Records from a data source
————————

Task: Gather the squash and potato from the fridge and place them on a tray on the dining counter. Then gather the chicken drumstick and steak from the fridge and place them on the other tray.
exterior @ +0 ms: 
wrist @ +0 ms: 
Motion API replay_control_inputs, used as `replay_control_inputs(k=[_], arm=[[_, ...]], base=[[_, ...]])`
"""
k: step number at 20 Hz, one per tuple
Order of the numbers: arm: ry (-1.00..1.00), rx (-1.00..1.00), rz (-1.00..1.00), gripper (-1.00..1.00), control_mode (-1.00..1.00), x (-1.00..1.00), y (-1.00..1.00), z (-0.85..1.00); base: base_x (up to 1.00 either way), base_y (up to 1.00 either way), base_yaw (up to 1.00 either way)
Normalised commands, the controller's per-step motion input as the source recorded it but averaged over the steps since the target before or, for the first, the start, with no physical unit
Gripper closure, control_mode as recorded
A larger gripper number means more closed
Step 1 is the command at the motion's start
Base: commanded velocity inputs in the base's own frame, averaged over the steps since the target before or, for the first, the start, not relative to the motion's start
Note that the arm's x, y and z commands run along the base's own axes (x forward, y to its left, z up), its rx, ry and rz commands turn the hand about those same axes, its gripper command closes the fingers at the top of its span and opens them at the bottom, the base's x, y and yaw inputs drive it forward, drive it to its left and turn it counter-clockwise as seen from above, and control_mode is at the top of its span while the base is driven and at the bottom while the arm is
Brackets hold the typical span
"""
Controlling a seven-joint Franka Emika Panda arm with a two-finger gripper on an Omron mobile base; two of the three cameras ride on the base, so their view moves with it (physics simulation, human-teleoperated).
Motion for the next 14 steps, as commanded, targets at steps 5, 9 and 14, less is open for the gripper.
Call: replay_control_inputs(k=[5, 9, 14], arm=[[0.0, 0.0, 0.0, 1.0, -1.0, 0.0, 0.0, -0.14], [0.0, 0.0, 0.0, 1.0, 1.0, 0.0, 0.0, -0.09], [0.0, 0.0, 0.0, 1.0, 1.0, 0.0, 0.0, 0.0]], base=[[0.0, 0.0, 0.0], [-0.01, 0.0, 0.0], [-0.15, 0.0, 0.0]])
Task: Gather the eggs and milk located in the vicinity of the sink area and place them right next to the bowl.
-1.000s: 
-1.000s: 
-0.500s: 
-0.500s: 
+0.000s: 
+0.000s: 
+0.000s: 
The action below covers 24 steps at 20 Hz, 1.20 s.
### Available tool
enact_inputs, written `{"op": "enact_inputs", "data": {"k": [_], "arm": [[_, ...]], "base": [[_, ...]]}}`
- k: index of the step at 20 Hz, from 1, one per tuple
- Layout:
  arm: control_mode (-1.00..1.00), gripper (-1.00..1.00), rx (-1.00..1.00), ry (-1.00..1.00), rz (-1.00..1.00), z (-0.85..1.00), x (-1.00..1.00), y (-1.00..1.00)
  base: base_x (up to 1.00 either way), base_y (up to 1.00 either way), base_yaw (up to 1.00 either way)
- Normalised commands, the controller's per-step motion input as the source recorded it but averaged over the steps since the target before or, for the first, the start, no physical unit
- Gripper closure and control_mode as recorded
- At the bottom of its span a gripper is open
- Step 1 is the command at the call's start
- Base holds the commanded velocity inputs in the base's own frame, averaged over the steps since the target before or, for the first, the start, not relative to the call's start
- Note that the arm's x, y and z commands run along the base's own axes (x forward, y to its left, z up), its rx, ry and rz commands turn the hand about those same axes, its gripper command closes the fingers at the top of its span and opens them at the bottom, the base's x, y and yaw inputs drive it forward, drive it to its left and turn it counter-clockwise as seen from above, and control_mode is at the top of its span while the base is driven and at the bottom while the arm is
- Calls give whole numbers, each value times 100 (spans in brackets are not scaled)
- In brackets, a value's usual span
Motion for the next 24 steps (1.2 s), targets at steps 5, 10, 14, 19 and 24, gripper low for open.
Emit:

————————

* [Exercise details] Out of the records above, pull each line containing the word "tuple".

* [Output for this task]
k: step number at 20 Hz, one per tuple
- k: index of the step at 20 Hz, from 1, one per tuple

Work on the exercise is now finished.